The Couldn't Stand the Weather Tour was a worldwide concert tour by blues rock band Stevie Ray Vaughan and Double Trouble. Produced in support of their 1984 album Couldn't Stand the Weather, the tour visited North America, Europe, Australasia and Japan from 1984 to 1985. To reflect the new musical direction that the group took with Couldn't Stand the Weather, the tour was aimed to differ from their past and surpass expectations of the band. In comparison to Vaughan and Double Trouble's modest stage setup from the previous Texas Flood Tour, the Couldn't Stand the Weather Tour involved a slightly more elaborate production. It utilized grander amplifier setups and sound systems to take advantage of the larger venues in which they performed. To avoid their renowned strictly blues material, Vaughan and Double Trouble embodied a more expanded and varied repertoire during performances. In disparity to the previous tour, each of the Couldn't Stand the Weather shows opened with mostly the same three songs before other material was played. The album and the tour were the beginnings of the group's mid-eighties musical development.

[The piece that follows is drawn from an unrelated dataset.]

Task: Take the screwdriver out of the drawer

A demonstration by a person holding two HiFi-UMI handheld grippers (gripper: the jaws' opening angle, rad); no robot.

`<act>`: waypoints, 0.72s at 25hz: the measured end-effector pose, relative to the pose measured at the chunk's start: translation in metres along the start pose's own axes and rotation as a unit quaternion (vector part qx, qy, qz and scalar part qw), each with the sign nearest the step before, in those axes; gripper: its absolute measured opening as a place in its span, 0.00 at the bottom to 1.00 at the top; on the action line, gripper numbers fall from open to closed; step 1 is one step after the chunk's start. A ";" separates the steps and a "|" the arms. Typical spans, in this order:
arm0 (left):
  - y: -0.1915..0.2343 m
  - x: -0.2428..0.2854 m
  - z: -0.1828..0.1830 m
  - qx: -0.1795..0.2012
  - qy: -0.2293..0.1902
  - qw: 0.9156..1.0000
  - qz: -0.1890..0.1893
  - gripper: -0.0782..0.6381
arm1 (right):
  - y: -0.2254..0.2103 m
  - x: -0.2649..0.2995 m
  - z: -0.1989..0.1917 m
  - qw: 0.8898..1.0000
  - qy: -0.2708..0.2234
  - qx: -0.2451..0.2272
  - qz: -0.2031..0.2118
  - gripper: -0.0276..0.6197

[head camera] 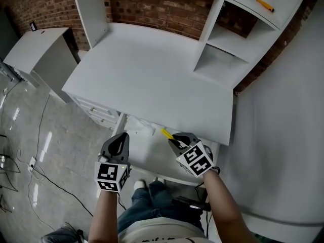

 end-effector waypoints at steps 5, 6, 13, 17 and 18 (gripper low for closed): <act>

Consisting of twelve legs and 145 shows, the tour commenced in Southampton, New York, on March 10, 1984, and concluded in San Antonio, Texas, on May 4, 1985. The first seven legs alternated between North America and Europe, before the following leg took the band to Carnegie Hall. After this leg, the tour's schedule was expanded for concert halls in Oceania, which was branded "First Tour of Australia", accordingly. Despite a variety of reactions from music critics, the tour received mostly positive reviews. Among other top-grossing concerts on the tour, nearly all of the Australian performances were sold-out over its seven-show period. The band's 1985 album Soul to Soul, which saw the addition of a fourth band member, was recorded during breaks in the tour, and its songs were played during the succeeding Soul to Soul Tour. By many accounts, the Couldn't Stand the Weather Tour was regarded as one of the band's busiest tours—in 1997, drummer Chris Layton recalled "at that point in time, it was like delirium seemed to be setting in".

Background 
Stevie Ray Vaughan and Double Trouble's debut album Texas Flood and the supporting Texas Flood Tour brought them to commercial and critical success, particularly in the United States and Europe. Like their other tours, the Texas Flood Tour was a basic, minimalist production, and they used this outlet to focus on musical and instrumentation aspects. As a result, the band warranted a renowned strictly blues repertoire, a reputation that became an obstacle of reluctance after their critically acclaimed cover version of the Jimi Hendrix song, "Voodoo Child (Slight Return)", which captured Vaughan's exploration of Hendrix. The band was pressured to remain pure to the blues and "steer clear of Jimi". Their 1983 Texas Flood Tour featured several Hendrix compositions in their setlist, and during a break in the tour, drummer Chris Layton recalled that "It came down to this question: are we going to move forward and push things to the limit, or are we going to cater to the purists and do straight blues shuffles?", encouraging progress for the group.

Planning, itinerary, and ticketing 
Before the tour began, a showcase took place on March 6, 1984, at the Sheraton Waikiki Hotel in Honolulu. Vaughan found it increasingly challenging to recreate all the sounds from the newly recorded album. They attempted using additional musicians, but their sentimental attachment to a three-piece prevailed for the time being.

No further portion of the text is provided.